The Beneteau 31 is a recreational keelboat, built predominantly of glassfibre. It has a fractional sloop rig, a nearly-plumb stem, a reverse transom, an internally-mounted spade-type rudder controlled by a wheel and a fixed fin keel. It displaces 8933 lb and carries 2207 lb of ballast.

The boat has a draft of 5.83 ft with the standard keel and 4.25 ft with the optional shoal draft keel. the shoal draft keel version carries 2412 lb of ballast.

The boat is fitted with a Japanese Yanmar diesel engine of 22 hp.

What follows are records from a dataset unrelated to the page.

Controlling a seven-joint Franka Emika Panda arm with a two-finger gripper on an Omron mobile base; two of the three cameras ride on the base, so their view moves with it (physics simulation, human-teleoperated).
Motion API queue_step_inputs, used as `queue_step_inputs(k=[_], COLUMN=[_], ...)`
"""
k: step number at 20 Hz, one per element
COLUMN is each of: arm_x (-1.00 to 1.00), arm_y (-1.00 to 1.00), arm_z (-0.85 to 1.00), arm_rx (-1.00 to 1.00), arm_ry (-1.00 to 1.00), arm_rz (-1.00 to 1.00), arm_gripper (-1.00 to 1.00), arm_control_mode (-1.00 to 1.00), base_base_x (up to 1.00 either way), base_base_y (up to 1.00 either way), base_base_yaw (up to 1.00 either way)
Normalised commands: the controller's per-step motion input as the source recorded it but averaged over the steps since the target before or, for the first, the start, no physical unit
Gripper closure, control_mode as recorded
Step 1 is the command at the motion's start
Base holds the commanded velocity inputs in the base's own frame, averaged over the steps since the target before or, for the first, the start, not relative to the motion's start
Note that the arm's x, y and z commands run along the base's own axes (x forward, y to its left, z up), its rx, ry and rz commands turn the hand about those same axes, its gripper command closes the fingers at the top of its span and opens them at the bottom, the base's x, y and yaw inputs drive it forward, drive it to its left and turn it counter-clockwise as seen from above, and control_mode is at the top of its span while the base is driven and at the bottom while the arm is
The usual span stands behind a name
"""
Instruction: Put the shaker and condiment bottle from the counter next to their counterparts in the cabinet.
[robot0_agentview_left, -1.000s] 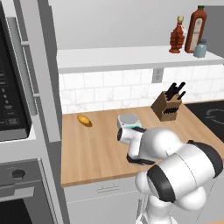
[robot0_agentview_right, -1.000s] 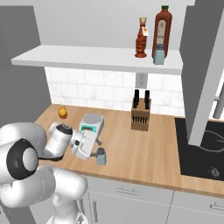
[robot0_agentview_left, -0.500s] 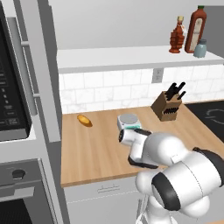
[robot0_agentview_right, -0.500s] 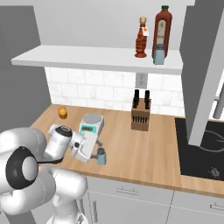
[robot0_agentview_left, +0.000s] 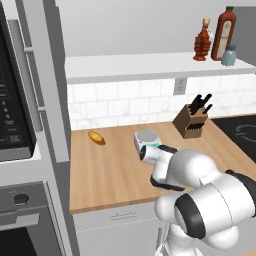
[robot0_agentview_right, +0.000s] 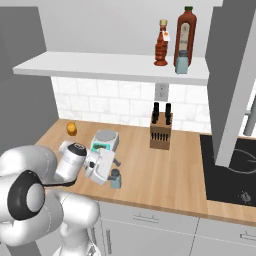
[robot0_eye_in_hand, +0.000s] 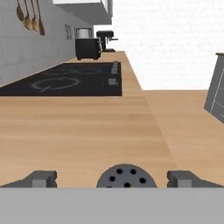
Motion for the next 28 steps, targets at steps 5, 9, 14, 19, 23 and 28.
queue_step_inputs(k=[5,9,14,19,23,28], arm_x=[-0.11,-0.03,0.0,0.0,0.0,0.0], arm_y=[-0.08,-0.03,-0.08,-0.04,0.0,0.0], arm_z=[-0.24,-0.32,-0.31,-0.35,-0.4,-0.23], arm_rx=[0.0,0.0,0.04,0.04,0.0,0.01], arm_ry=[-0.01,0.0,0.0,0.0,0.0,0.0], arm_rz=[0.0,0.0,0.0,0.0,0.0,0.0], arm_gripper=[-1.0,-1.0,-1.0,-1.0,1.0,1.0], arm_control_mode=[-1.0,-1.0,-1.0,-1.0,-1.0,-1.0], base_base_x=[0.0,0.0,0.0,0.0,0.0,0.0], base_base_y=[0.0,0.0,0.0,0.0,0.0,0.0], base_base_yaw=[0.0,0.0,0.0,0.0,0.0,0.0])
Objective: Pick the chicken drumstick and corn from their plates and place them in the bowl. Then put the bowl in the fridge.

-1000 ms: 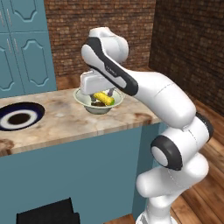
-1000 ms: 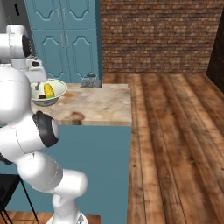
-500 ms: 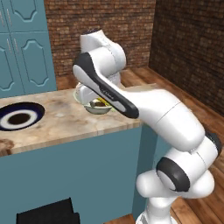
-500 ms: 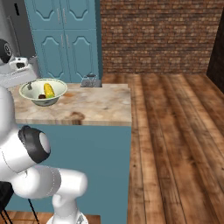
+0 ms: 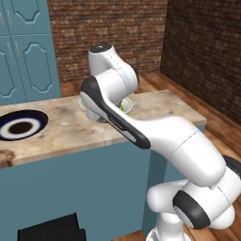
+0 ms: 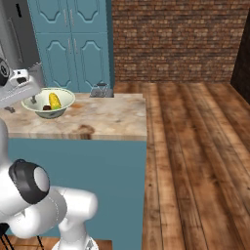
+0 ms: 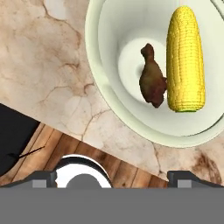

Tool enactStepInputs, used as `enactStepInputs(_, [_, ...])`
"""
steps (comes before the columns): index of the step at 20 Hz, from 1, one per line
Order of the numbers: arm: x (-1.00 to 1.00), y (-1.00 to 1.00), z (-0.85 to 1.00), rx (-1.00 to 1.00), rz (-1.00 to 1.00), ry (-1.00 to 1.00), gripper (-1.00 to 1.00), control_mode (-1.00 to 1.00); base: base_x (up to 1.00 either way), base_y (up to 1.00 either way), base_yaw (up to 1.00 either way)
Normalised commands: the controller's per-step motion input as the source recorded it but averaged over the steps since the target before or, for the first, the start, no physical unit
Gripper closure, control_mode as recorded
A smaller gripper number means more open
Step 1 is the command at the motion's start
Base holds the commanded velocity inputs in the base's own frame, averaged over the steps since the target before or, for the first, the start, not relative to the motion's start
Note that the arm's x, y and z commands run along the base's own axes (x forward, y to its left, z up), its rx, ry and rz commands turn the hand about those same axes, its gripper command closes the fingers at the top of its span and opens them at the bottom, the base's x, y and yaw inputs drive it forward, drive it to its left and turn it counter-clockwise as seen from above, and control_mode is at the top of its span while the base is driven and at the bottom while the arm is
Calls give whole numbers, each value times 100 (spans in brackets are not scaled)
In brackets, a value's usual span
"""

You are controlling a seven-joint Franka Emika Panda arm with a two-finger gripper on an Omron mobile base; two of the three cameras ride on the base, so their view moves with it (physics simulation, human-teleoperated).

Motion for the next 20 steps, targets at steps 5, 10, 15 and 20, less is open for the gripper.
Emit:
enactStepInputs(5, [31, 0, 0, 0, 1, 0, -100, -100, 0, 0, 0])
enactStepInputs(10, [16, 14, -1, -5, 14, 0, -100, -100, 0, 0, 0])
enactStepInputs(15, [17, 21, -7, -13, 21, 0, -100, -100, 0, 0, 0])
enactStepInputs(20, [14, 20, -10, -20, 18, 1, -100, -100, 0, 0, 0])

The fuel tank holds 34 u.s.gal and the fresh water tank also has a capacity of 34 u.s.gal.

The design has sleeping accommodation for four people, with a double "V"-berth berth in the bow cabin, a straight settee and dining table in the main cabin and an aft cabin with a transverse double berth on the port side. The galley is located on the port side at the companionway ladder. The galley is C-shaped and is equipped with a two-burner stove and a double sink. The enclosed head is located opposite the galley, aft.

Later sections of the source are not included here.